For the material that follows, return exactly the lines from the one with "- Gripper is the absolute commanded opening" through the one with "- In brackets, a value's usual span", both ends included.

(Given data)
=== Begin Enclosure ===
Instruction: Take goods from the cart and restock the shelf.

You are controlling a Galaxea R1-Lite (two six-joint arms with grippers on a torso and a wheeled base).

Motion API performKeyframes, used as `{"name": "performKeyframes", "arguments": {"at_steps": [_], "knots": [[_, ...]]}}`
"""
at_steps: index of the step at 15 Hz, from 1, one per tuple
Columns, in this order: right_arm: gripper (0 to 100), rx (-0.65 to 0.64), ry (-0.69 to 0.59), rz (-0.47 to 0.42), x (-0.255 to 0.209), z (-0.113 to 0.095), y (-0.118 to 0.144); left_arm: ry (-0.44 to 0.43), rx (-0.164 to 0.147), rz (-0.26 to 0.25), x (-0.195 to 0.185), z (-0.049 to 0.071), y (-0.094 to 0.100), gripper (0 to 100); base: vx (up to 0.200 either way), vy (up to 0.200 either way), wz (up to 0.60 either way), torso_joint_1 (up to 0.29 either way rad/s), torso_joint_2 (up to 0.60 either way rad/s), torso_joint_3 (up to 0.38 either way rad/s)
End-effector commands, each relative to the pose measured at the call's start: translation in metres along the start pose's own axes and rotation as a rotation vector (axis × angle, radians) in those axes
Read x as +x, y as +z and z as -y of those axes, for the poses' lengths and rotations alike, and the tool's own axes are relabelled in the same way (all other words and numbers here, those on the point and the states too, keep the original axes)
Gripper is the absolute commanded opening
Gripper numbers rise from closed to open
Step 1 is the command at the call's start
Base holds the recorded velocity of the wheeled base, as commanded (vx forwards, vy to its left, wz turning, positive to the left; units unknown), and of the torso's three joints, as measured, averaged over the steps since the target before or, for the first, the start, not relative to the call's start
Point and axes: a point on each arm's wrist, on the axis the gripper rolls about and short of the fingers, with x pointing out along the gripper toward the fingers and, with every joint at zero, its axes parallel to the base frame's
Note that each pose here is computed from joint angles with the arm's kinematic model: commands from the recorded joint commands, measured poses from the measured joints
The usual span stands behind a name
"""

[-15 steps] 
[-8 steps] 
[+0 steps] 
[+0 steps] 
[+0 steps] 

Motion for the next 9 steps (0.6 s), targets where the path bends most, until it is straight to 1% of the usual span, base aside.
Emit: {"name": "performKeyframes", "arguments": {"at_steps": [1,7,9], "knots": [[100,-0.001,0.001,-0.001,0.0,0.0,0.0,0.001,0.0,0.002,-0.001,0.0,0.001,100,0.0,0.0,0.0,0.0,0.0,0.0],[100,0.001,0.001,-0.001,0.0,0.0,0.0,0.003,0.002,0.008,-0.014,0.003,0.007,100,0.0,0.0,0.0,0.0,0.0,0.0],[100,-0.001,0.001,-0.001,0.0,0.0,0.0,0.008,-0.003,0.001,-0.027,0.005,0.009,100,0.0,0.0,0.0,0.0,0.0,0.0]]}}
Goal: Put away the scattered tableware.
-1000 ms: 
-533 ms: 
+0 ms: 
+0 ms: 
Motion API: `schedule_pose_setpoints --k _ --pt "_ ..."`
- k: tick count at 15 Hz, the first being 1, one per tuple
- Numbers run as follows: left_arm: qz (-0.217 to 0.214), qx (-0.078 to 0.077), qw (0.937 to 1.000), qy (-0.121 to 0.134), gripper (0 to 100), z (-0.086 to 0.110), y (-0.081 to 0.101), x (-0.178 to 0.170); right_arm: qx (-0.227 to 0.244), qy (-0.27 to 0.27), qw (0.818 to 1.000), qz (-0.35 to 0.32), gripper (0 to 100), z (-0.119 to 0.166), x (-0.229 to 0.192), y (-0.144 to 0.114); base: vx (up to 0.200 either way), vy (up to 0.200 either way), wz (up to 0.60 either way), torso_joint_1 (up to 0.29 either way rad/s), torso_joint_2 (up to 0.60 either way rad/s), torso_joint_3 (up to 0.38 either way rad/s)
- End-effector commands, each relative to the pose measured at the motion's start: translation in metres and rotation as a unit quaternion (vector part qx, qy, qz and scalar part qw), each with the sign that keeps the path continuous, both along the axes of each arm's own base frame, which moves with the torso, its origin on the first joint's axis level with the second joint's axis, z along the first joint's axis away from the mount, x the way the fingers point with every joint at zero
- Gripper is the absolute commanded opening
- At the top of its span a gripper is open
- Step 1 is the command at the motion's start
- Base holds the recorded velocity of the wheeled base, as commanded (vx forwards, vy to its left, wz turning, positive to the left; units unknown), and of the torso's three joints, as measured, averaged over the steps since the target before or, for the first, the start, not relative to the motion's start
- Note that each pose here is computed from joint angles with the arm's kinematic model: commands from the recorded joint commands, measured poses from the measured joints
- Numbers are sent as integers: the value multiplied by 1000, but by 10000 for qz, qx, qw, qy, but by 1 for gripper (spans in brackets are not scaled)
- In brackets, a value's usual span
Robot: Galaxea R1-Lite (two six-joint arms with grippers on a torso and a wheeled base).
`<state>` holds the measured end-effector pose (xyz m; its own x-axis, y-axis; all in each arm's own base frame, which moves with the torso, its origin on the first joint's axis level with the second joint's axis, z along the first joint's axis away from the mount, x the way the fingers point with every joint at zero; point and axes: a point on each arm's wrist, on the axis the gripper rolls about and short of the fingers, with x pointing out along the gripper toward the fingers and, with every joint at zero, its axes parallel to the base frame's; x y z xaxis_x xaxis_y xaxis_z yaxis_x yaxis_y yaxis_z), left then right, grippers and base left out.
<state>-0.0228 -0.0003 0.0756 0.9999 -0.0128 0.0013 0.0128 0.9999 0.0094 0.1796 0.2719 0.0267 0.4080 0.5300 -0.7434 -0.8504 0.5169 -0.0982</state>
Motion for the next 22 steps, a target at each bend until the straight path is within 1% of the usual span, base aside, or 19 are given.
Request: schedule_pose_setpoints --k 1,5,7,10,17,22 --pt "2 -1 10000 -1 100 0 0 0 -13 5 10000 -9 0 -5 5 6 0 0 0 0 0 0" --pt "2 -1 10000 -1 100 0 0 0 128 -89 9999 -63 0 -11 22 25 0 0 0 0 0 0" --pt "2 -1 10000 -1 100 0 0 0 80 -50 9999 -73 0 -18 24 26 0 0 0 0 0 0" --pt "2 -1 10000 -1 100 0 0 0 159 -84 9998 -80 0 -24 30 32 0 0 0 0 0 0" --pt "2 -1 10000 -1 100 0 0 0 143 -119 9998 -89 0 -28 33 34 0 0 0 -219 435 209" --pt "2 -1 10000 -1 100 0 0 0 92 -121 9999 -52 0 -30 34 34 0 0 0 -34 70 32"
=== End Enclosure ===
(Completed exercise)
- Gripper is the absolute commanded opening
- At the top of its span a gripper is open
- Step 1 is the command at the motion's start
- Base holds the recorded velocity of the wheeled base, as commanded (vx forwards, vy to its left, wz turning, positive to the left; units unknown), and of the torso's three joints, as measured, averaged over the steps since the target before or, for the first, the start, not relative to the motion's start
- Note that each pose here is computed from joint angles with the arm's kinematic model: commands from the recorded joint commands, measured poses from the measured joints
- Numbers are sent as integers: the value multiplied by 1000, but by 10000 for qz, qx, qw, qy, but by 1 for gripper (spans in brackets are not scaled)
- In brackets, a value's usual span

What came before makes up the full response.